There are some ways to work within them a bit. For example, you can easily
manually define a foreign table for a few of of the built-in Dolt tables like
dolt_status
and dolt_log
:
postgres=# CREATE FOREIGN TABLE dolt_status (
table_name text NOT NULL,
staged smallint NOT NULL,
status text NOT NULL
) SERVER dolt_server
OPTIONS (dbname 'standard_charge_files', table_name 'dolt_status');
CREATE FOREIGN TABLE
postgres=# CREATE FOREIGN TABLE dolt_log (
commit_hash text NOT NULL,
committer text NOT NULL,
email text NOT NULL,
date timestamp NOT NULL,
message text NOT NULL
) SERVER dolt_server
OPTIONS (dbname 'standard_charge_files', table_name 'dolt_log');
CREATE FOREIGN TABLE
postgres=# SELECT * FROM dolt_status;
table_name | staged | status
------------+--------+--------
(0 rows)
postgres=# SELECT * FROM dolt_log LIMIT 1;
commit_hash | committer | email | date | message
----------------------------------+-----------+------------------+---------------------+----------------------
e4j80uq3v2qj3jus3goajnas11ubtk0f | spacelove | alec@dolthub.com | 2023-04-05 18:44:49 | Dolthub User: rl1987+
| | | | Accepted PR: 6
(1 row)
Using mysql_fdw
, we can run DML against any MySQL table where the first column
is a UNIQUE or PRIMARY KEY. After we run the DML, we can see the changes
reflected in dolt_status
.
postgres=# INSERT INTO hospitals (enrollment_id) VALUES ('-1');
INSERT 0 1
postgres=# SELECT * FROM dolt_status;
table_name | staged | status
------------+--------+----------
hospitals | 0 | modified
(1 row)
postgres=# DELETE FROM hospitals WHERE enrollment_id = '-1';
DELETE 1
postgres=# SELECT * FROM dolt_status;
table_name | staged | status
------------+--------+--------
(0 rows)
Importing tables from a non-default branch
We can also import the tables from a specific non-default branch or commit by specifying the branch in the database name. For example:
postgres=# CREATE FOREIGN TABLE tuopuh_npi_tin (
npi int,
tin varchar(16383)
) SERVER dolt_server
OPTIONS (dbname 'standard_charge_files/tuopuhsicl3i2kblhkdpdr8ik3vmjvf8', table_name 'npi_tin');
CREATE FOREIGN TABLE
postgres-# \dE
List of relations
Schema | Name | Type | Owner
--------+----------------+---------------+----------
public | additional_npi | foreign table | postgres
public | dolt_log | foreign table | postgres
public | dolt_status | foreign table | postgres
public | hospitals | foreign table | postgres
public | npi_tin | foreign table | postgres
public | tuopuh_npi_tin | foreign table | postgres
(6 rows)
postgres=# SELECT count(*) FROM tuopuh_npi_tin;
count
-------
10164
(1 row)
This same technique works for dolt_log
or dolt_status
against a different
Dolt branch HEAD as well. If you have just a few Dolt HEADs you need to access
on the read path of your integration with your existing Postgres database,
this can be a very workable approach. It would perhaps be more practical to
import the various branch HEADs as foreign tables in their own, HEAD specific
Postgres schemas, and then to query across them within the Postgres context.

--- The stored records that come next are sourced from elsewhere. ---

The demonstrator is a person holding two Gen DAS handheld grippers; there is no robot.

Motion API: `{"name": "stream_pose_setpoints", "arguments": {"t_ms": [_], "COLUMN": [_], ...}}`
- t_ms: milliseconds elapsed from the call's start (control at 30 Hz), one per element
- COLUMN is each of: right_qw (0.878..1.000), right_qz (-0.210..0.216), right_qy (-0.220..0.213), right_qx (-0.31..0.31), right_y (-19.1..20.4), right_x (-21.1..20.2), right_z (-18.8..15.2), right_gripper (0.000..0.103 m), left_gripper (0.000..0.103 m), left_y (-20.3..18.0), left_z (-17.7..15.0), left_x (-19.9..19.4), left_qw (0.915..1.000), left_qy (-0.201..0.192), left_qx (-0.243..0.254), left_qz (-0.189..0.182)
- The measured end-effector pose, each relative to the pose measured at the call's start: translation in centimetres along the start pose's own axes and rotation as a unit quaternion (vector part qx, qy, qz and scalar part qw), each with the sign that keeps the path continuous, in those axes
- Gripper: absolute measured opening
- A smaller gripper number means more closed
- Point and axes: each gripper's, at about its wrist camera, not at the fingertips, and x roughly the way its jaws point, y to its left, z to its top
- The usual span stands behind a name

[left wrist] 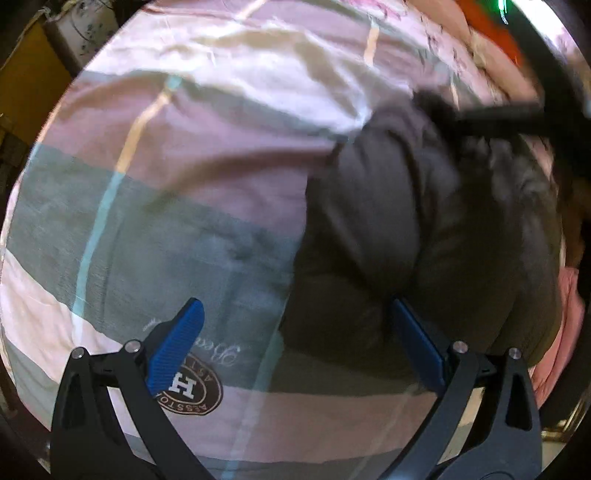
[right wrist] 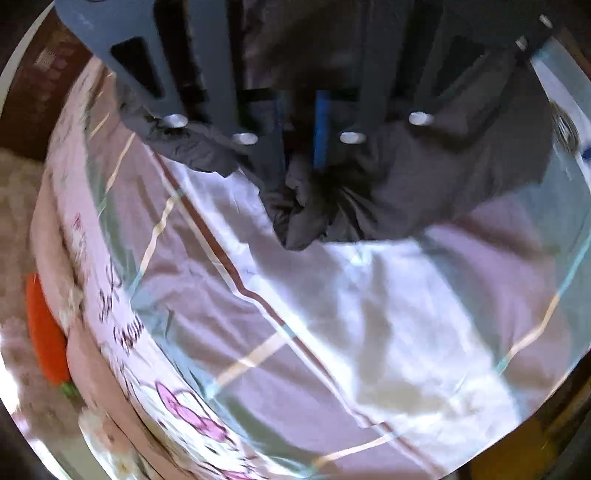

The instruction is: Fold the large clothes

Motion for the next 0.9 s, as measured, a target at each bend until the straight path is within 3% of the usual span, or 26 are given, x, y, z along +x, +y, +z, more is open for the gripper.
{"name": "stream_pose_setpoints", "arguments": {"t_ms": [100,267,400,433,500,533,567,600,633,700,733,800,833,900], "right_qw": [0.995,0.985,0.985,0.983,0.966,0.955,0.945,0.932,0.931,0.942,0.945,0.951,0.952,0.96], "right_qz": [0.012,-0.005,0.026,0.033,0.031,0.015,0.003,-0.003,0.014,0.061,0.08,0.119,0.129,0.124], "right_qy": [-0.046,-0.113,-0.094,-0.106,-0.18,-0.22,-0.257,-0.295,-0.3,-0.259,-0.236,-0.166,-0.135,-0.08], "right_qx": [0.082,0.13,0.141,0.147,0.181,0.196,0.205,0.211,0.209,0.206,0.211,0.234,0.243,0.238], "right_y": [-2.2,-2.7,-3.5,-3.9,-5.5,-6.4,-7.1,-8.0,-8.6,-9.5,-9.8,-9.9,-9.7,-8.4], "right_x": [-1.3,-3.2,-1.5,-1.9,-4.9,-6.6,-8.2,-10.1,-11.1,-11.5,-11.3,-9.2,-7.8,-4.6], "right_z": [2.3,4.8,4.9,4.5,2.8,2.0,1.3,0.3,-0.4,-1.9,-3.2,-6.2,-7.3,-8.6], "right_gripper": [0.005,0.005,0.006,0.007,0.029,0.057,0.074,0.084,0.084,0.076,0.063,0.054,0.044,0.042], "left_gripper": [0.101,0.101,0.101,0.101,0.101,0.101,0.101,0.101,0.101,0.101,0.101,0.101,0.101,0.101], "left_y": [-0.1,-1.1,-2.3,-2.4,-2.3,-2.2,-2.1,-2.0,-1.9,-1.6,-1.6,-2.1,-2.1,-3.7], "left_z": [-1.0,-2.3,-3.3,-3.6,-4.0,-4.1,-4.1,-4.1,-4.2,-4.3,-4.2,-3.9,-3.6,-3.0], "left_x": [1.5,3.5,4.7,4.5,3.7,3.4,3.2,2.9,2.5,1.0,0.2,-1.7,-2.3,-2.9], "left_qw": [0.9996,0.9986,0.9973,0.9974,0.9984,0.9988,0.999,0.9992,0.9993,0.9998,0.9998,0.9993,0.9989,0.9978], "left_qy": [0.022,0.045,0.063,0.06,0.045,0.04,0.037,0.033,0.029,0.01,-0.001,-0.031,-0.041,-0.06], "left_qx": [0.008,0.026,0.037,0.038,0.031,0.025,0.021,0.016,0.013,0.001,-0.003,-0.007,-0.006,0.008], "left_qz": [-0.012,-0.006,-0.007,-0.008,-0.01,-0.012,-0.015,-0.017,-0.017,-0.017,-0.019,-0.022,-0.024,-0.027]}}
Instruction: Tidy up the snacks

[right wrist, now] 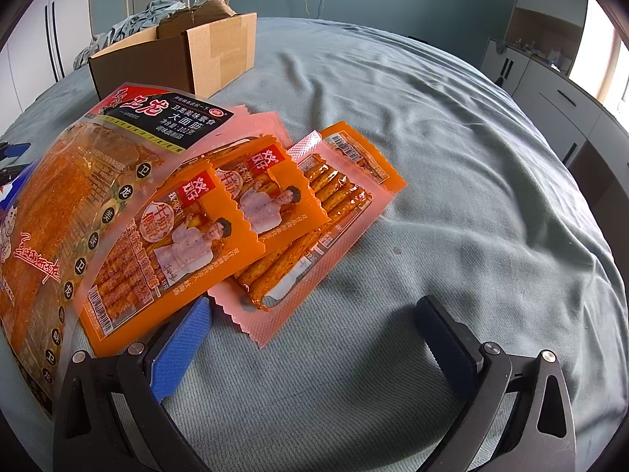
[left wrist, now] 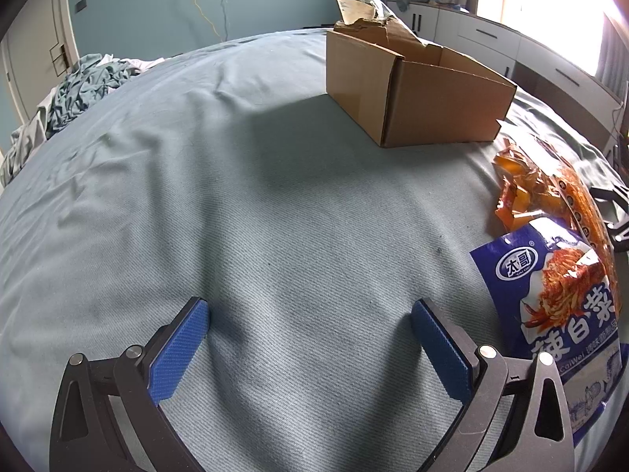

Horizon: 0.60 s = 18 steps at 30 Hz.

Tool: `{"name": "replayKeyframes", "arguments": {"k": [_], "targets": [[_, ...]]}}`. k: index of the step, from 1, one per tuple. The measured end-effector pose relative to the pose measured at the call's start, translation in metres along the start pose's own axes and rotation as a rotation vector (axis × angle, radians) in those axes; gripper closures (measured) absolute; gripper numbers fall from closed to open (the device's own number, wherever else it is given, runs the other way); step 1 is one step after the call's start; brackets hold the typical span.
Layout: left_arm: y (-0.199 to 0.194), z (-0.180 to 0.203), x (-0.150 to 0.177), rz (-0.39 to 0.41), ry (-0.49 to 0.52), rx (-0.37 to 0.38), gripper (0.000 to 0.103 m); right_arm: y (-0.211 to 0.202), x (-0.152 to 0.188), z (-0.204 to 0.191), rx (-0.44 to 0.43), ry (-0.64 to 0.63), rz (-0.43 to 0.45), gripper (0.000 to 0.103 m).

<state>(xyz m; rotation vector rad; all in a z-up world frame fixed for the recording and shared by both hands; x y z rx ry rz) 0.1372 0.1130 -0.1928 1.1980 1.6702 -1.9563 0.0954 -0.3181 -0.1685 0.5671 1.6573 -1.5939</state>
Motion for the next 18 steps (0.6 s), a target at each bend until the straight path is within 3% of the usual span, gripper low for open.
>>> {"name": "replayKeyframes", "arguments": {"k": [14,18], "targets": [[0.0010,0.0025,0.0009,-0.006,0.005,-0.003,0.000,0.0002,0.0008,-0.0013,0.011,-0.007,0.004,0.000],[0.0018,0.0019,-0.0031,-0.048,0.002,0.004,0.000,-0.0005,0.0011,-0.0011,0.002,0.001,0.005,0.000]]}}
Point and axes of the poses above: each gripper's, at about its wrist camera, not at the fingertips, and y roughly the way its jaws point, z to its right, x to its underside, the point moved 6 cm from there along y, roughly the way its jaws point, and after that the axes turned 11 degrees about z, right-handed, at the moved point
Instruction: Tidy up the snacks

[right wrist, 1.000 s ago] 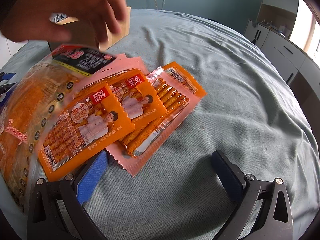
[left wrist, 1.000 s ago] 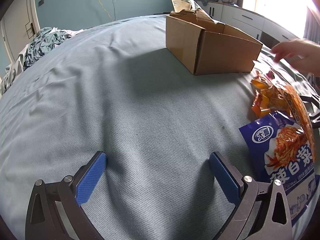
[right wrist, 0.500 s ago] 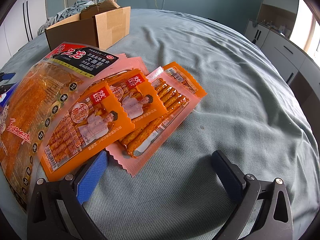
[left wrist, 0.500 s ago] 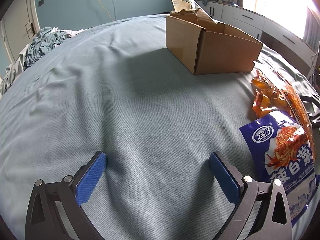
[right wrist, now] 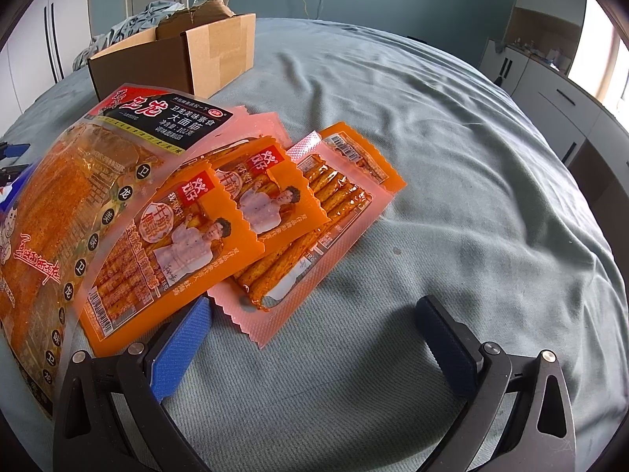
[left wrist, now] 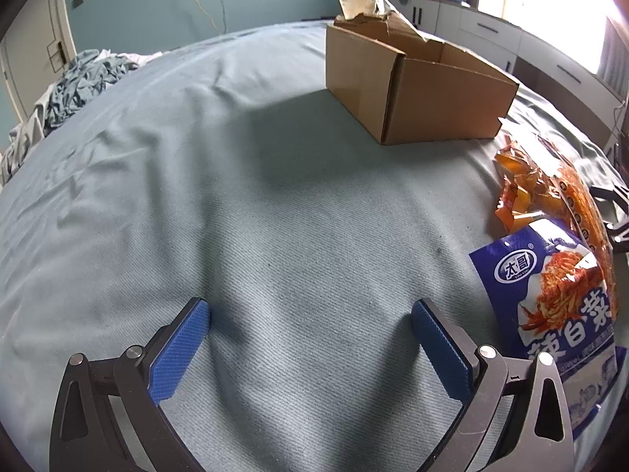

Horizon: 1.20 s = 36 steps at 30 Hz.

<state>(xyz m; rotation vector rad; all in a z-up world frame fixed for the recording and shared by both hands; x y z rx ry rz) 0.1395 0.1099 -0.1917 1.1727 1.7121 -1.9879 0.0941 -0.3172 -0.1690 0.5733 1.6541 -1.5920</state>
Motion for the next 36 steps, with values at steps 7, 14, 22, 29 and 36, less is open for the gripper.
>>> {"name": "replayKeyframes", "arguments": {"k": [7,14,22,29,36], "targets": [[0.003,0.003,-0.005,-0.165,-0.002,0.008,0.000,0.004,-0.002,-0.001,-0.003,-0.002,-0.016,0.000],[-0.044,-0.007,-0.050,-0.068,0.001,-0.078,0.002,-0.008,-0.004,-0.003,-0.110,-0.051,-0.254,0.000],[-0.134,0.026,-0.108,0.181,0.030,-0.158,0.000,-0.080,-0.066,0.015,-0.035,0.109,-0.097,0.000],[-0.193,0.070,-0.107,0.352,-0.048,-0.135,0.000,-0.145,-0.080,0.004,-0.021,0.351,0.011,0.000],[-0.169,0.084,-0.093,0.206,0.053,-0.172,0.000,-0.160,-0.079,-0.043,-0.079,0.313,0.065,0.000]]}}
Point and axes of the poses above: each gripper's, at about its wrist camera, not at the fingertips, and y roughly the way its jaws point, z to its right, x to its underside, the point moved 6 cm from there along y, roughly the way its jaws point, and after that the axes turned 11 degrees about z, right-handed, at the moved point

Overall we can access a number of versioned features of the Dolt database from
within Postgres using the mysql_fdw
, but write-heavy workloads and workloads
which require access to advanced version control features like branching and
diffs remain most accessible using the MySQL protocol against the Dolt
sql-server instance.
We know potential customers are committed to Postgres and we will continue to
work on better Dolt support for the Postgres use case. We are excited to expose
normal Dolt tables and Dolt system tables to Postgres servers through the
mysql_fdw
.
Conclusion
We saw how to run a postgres server with mysql_fdw
installed and how to use
mysql_fdw to connect to a dolt sql-server instance. We imported the tables in
the Dolt server as Postgres foreign tables and were table to run queries
against them, including writes when the table's schema met specific
constraints. We saw how to import Dolt specific metadata tables and specific
branches and revisions of the foreign Dolt database as well.